Hace frío. Mucho. Añoro el abrazo líquido y tibio que me acogía. Ese océano que era todo mío y que será el hilo conductor de mi vida (aunque todavía no lo sepa)... hasta que la culpa tome su lugar. Tengo miedo. Oigo ruidos que no reconozco. No escucho más la voz de mi madre; desde que me supo en su cuerpo, me cantaba a diario. Y me contaba, con precisión, lo que estaba haciendo. Podría decir que conversábamos. Ya me voy a levantar, es tardísimo. Por favor, acomódate en otro lado, tengo dolor de espalda. Hoy voy a preparar tortitas de carne en salsa verde. ¿Serás niña o niño?

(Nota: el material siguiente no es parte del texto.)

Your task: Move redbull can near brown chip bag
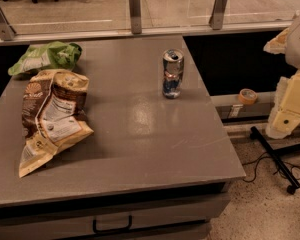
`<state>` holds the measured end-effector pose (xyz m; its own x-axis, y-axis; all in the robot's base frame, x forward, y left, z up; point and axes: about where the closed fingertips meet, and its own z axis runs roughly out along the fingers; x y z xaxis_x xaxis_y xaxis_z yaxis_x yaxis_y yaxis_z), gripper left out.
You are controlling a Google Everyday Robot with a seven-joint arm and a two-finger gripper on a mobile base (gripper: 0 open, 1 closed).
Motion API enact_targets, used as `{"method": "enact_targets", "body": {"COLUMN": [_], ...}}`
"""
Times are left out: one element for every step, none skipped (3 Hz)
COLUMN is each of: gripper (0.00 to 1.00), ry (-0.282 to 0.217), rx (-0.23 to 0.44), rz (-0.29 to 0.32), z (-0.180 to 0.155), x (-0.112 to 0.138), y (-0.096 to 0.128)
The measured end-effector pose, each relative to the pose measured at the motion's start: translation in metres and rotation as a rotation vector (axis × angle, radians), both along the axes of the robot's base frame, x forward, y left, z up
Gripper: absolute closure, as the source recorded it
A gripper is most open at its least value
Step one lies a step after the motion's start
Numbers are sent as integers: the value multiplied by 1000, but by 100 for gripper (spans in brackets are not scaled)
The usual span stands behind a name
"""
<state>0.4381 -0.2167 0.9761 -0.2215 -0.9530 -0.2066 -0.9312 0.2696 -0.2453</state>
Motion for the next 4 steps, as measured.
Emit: {"method": "enact_targets", "body": {"gripper": [0,0,0,0], "ry": [0,-9,-58,-120], "rx": [0,89,307,548], "rz": [0,36,144,167], "z": [0,4,6,8], "x": [0,7,40,82], "y": [0,14,63,88]}}
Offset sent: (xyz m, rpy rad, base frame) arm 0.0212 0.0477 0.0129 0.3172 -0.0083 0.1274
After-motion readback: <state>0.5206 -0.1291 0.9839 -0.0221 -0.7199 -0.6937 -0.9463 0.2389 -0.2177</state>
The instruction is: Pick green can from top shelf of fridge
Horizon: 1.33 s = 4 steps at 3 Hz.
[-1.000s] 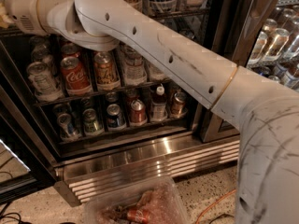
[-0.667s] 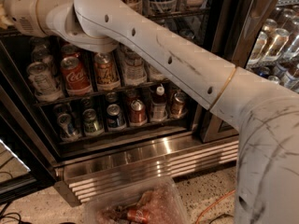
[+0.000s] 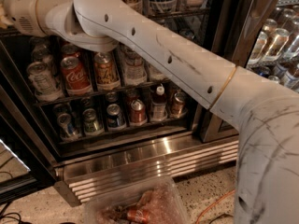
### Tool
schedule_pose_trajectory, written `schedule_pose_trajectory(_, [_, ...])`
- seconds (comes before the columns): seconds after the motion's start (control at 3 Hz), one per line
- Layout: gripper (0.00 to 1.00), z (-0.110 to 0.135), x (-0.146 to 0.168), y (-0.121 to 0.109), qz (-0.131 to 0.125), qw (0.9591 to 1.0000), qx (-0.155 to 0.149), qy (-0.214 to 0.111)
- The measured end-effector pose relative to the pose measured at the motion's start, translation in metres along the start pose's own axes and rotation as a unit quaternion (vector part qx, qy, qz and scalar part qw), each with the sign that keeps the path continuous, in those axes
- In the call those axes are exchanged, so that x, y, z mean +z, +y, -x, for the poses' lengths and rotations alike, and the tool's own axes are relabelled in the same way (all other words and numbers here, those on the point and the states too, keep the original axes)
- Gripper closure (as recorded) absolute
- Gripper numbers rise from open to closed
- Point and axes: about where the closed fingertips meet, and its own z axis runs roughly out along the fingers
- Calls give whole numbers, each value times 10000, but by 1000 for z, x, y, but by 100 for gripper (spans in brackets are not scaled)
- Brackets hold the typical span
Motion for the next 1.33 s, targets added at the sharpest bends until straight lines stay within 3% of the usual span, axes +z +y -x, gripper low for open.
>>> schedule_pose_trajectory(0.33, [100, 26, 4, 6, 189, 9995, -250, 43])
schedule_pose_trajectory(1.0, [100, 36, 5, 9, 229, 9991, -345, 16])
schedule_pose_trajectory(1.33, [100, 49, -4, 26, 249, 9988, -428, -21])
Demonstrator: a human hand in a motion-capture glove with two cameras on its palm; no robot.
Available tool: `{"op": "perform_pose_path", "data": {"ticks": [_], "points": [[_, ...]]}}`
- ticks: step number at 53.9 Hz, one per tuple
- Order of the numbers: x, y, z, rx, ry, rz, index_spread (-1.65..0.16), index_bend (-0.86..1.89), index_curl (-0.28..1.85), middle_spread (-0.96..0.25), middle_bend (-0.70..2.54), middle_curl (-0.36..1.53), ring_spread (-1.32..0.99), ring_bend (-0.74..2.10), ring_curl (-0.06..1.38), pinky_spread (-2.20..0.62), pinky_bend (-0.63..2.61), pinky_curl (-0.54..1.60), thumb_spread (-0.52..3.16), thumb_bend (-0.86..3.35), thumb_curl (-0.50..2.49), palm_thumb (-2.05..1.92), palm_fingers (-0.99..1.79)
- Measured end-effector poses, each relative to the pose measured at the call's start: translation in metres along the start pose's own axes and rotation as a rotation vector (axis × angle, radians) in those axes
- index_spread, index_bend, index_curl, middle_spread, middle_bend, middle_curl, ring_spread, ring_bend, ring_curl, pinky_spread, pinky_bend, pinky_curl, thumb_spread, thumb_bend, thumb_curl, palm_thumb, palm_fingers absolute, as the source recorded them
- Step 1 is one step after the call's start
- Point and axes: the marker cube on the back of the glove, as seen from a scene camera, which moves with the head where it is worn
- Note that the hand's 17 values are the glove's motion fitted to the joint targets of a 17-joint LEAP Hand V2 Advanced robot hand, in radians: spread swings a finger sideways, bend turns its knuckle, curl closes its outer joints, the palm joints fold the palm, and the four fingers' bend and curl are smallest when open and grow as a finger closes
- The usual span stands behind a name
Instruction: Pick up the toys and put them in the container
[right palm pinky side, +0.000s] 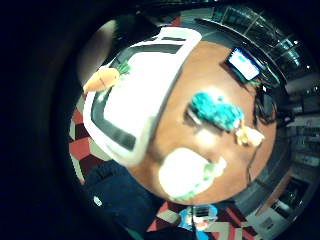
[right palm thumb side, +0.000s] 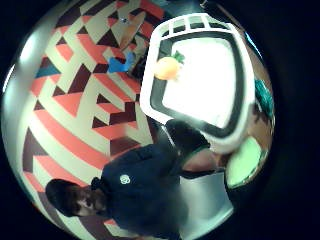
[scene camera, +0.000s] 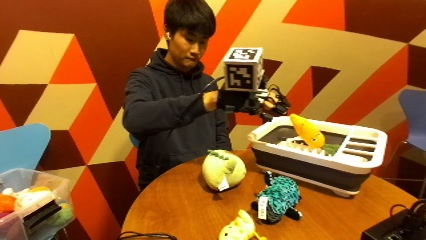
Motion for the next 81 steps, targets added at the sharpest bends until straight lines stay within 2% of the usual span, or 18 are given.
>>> {"op": "perform_pose_path", "data": {"ticks": [7,12,19,25,29,32,36,40,44,51,60,70,75,81], "points": [[0.050,0.060,0.006,-0.019,0.215,0.116,-0.23,0.25,0.39,0.00,0.19,0.31,-0.03,0.16,0.15,0.03,0.64,0.35,1.27,-0.01,0.38,0.20,-0.11],[0.073,0.086,0.045,-0.097,0.171,0.178,-0.25,0.20,0.38,-0.01,0.18,0.31,-0.02,0.16,0.15,0.03,0.63,0.35,1.29,-0.01,0.37,0.20,-0.10],[0.104,0.095,0.099,-0.213,0.200,0.241,-0.29,0.16,0.37,0.00,0.11,0.28,0.00,0.15,0.15,0.04,0.69,0.36,1.25,-0.04,0.35,0.14,-0.17],[0.112,0.096,0.128,-0.179,0.230,0.202,-0.30,0.14,0.36,0.00,0.09,0.25,0.02,0.15,0.14,0.06,0.83,0.39,1.20,-0.02,0.34,0.13,-0.16],[0.114,0.092,0.136,-0.122,0.228,0.182,-0.31,0.14,0.35,0.00,0.13,0.25,0.03,0.20,0.15,0.06,0.98,0.43,1.24,0.04,0.37,0.25,-0.02],[0.115,0.089,0.140,-0.068,0.220,0.162,-0.30,0.14,0.33,-0.01,0.17,0.25,0.03,0.41,0.18,0.03,0.96,0.40,1.26,0.10,0.40,0.37,0.23],[0.117,0.086,0.140,0.036,0.208,0.126,-0.29,0.13,0.32,-0.04,0.23,0.27,-0.10,0.73,0.26,-0.09,0.92,0.38,1.31,0.15,0.44,0.46,0.58],[0.119,0.082,0.139,0.141,0.200,0.105,-0.29,0.12,0.31,-0.09,0.31,0.31,-0.21,0.89,0.33,-0.22,0.98,0.39,1.20,0.20,0.51,0.61,0.78],[0.122,0.076,0.132,0.159,0.172,0.111,-0.32,0.25,0.36,-0.15,0.46,0.37,-0.30,0.97,0.38,-0.29,1.00,0.42,1.05,0.23,0.58,0.71,1.05],[0.118,0.072,0.110,0.118,0.108,0.142,-0.38,0.38,0.47,-0.23,0.67,0.49,-0.39,1.12,0.48,-0.35,1.06,0.49,0.86,0.26,0.69,0.79,1.15],[0.090,0.075,0.033,0.240,0.075,0.133,-0.45,0.57,0.62,-0.29,0.87,0.62,-0.45,1.27,0.58,-0.39,1.13,0.55,0.61,0.28,0.81,0.81,1.08],[0.041,0.061,-0.054,0.478,-0.041,0.064,-0.49,0.70,0.80,-0.32,0.99,0.74,-0.47,1.37,0.66,-0.41,1.21,0.61,0.37,0.29,0.91,0.79,0.97],[0.012,0.038,-0.077,0.589,-0.118,0.033,-0.51,0.73,0.88,-0.33,1.03,0.79,-0.47,1.40,0.69,-0.41,1.25,0.63,0.27,0.30,0.95,0.79,0.92],[-0.022,-0.003,-0.079,0.625,-0.212,-0.023,-0.52,0.76,0.97,-0.34,1.06,0.84,-0.47,1.44,0.72,-0.41,1.29,0.65,0.17,0.30,0.99,0.77,0.87]]}}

Ojalá lo supiera para elegir el color de las paredes de tu recámara. Si eres niño, te llamarás como yo y como mi padre, me susurraba una voz masculina cuando regresaba del trabajo y acercaba su cabeza al regazo de mamá.
Tengo miedo. La luz me lastima y me hace falta la calidez del agua; el movimiento de sus leves olas. Como seguramente antes de antes también extrañaba Irène la tranquilidad que suponía estar en el vientre de su madre. Y el delicioso calor que la protegía. El lugar en el que vio la vida por primera vez, un 11 de febrero de 1903, es demasiado frío: Kiev. El terrible invierno ucraniano.
Antes existía mi abuela Ángela, que nació en México en 1913 con el peso de ser una hija natural. Bastarda. Esa mancha jamás se borraría. A aquel enamoradizo Lucien, un joven francés, judío, le prohibieron casarse con una “india” mexicana. Su orgulloso y elitista padre joyero, socio de Hauser & Zivy, lo obligó a regresar a su patria. Así que mi abuelita vivió sin un papá que la protegiera y con una madre que la miraba con recelo. Que, incluso, cuando tuvo la oportunidad de una nueva vida, terminó por no desear verla.
Pobre mujer, pequeña, delgada, endeble. Un rostro borrado como una vieja fotografía amarillenta, diluido en lágrimas.
Antes de antes el mundo era distinto, a veces peor que el de ahora. Irène Némirovsky tuvo la mala fortuna de que una de esas veces, tal vez la más cruel de las veces, la ceguera, el odio y el horror de los seres humanos decidieran su destino: morir de tifo en un lugar llamado Auschwitz, a las 3:20 de la tarde, el 19 de agosto de 1942.
Lo último que salió de su prodigiosa pluma fue una breve nota con la que se despidió de su amado querido y de sus dos pequeñas adoradas. Después: el vacío. Ni una palabra más, pronunciada o escrita. ¿Qué será lo último que yo escriba? ¿Estas letras?